Public cloud environments are where a supplier to a company provides a cluster or grid of servers through the internet like Spark AWS, EC2 (Connolly & Begg, 2014; Minelli et al. 2013).  Cloud computing can be thought of as a set of building blocks.  The company can grow or shrink a number of servers and services when needed dynamically, which allows the company to request the right amount of services for their data collection, storage, preprocessing, and processing needs (Bhokare et al., 2016; Minelli et al., 2013; Sadalage & Fowler, 2012).  This allows for the company to purchase the services it needs, without having to purchase the infrastructure to support the services it might think it will need. This allows for hyper-scaling computing in a distributed environment, also known as hyper-scale cloud computing, where the volume and demand of data explode exponentially yet still be accommodated in public, community, private, or hybrid cloud in a cost efficiently (Mainstay, 2016; Minelli et al., 2013).
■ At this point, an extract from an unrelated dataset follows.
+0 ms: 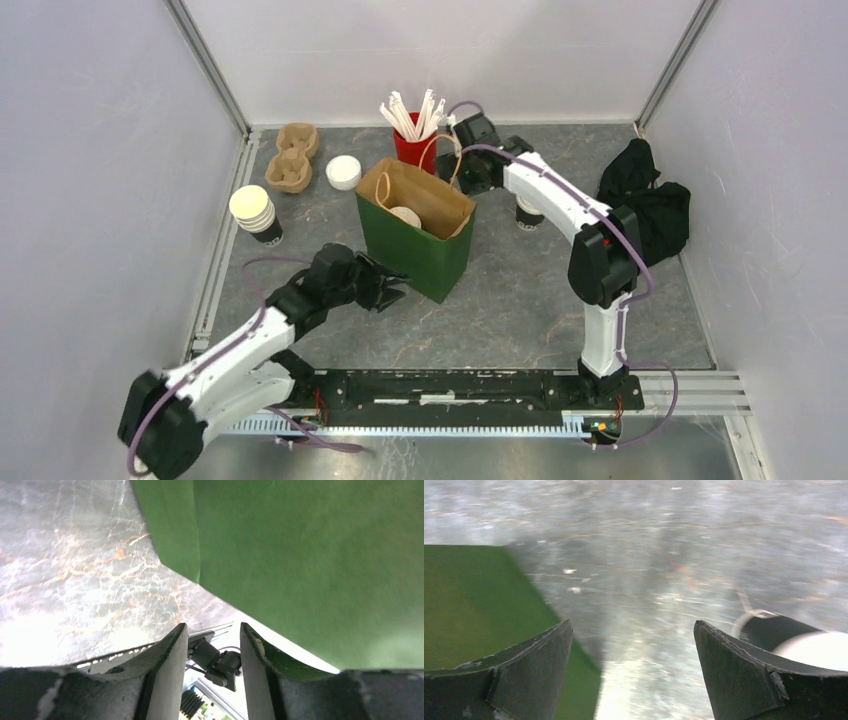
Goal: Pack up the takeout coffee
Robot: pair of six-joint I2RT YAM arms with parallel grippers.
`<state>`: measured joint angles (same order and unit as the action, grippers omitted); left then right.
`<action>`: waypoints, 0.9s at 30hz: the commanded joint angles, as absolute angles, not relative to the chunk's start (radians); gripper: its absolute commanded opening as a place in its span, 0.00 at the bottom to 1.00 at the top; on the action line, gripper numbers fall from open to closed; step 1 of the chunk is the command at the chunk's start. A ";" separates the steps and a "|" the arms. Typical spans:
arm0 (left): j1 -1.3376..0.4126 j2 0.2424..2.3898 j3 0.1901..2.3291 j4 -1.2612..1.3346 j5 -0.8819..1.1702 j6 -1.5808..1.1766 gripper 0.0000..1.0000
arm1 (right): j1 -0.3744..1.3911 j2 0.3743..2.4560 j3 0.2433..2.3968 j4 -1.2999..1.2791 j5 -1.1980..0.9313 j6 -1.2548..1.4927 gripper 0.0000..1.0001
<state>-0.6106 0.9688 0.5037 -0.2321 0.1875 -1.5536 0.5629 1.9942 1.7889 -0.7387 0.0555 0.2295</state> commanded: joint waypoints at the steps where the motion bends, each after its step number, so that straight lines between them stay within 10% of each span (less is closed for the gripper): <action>1: -0.559 0.701 0.431 -0.443 0.103 -1.675 0.51 | 0.528 1.882 1.836 -0.893 0.328 0.084 0.98; 15: -0.479 0.522 0.758 -0.629 -0.086 -1.251 0.78 | 0.209 1.748 1.619 -0.871 0.121 0.100 0.98; 27: -0.479 0.604 0.910 -0.706 -0.028 -1.096 0.79 | 0.197 1.824 1.712 -0.865 0.039 0.084 0.98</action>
Data storage and sharing are a key component of using enterprise public clouds (Sumana & Biswal, 2016).  However, it should be noted that the data is stored in the public cloud is stored on the same servers as probably the company’s competitors, so data security is an issue. Sumana and Biswal (2016) proposed that a key aggregate cryptosystem to be used, where the enterprise holds the master key for all its enterprise files, whereas going a deep layer users can have other data encrypted to send within the enterprise, without needing to know the enterprise file key. This proposed solution for data security in a public cloud allows for end-user registration, end-user revocation, file generation and deletion, and file access and traceability.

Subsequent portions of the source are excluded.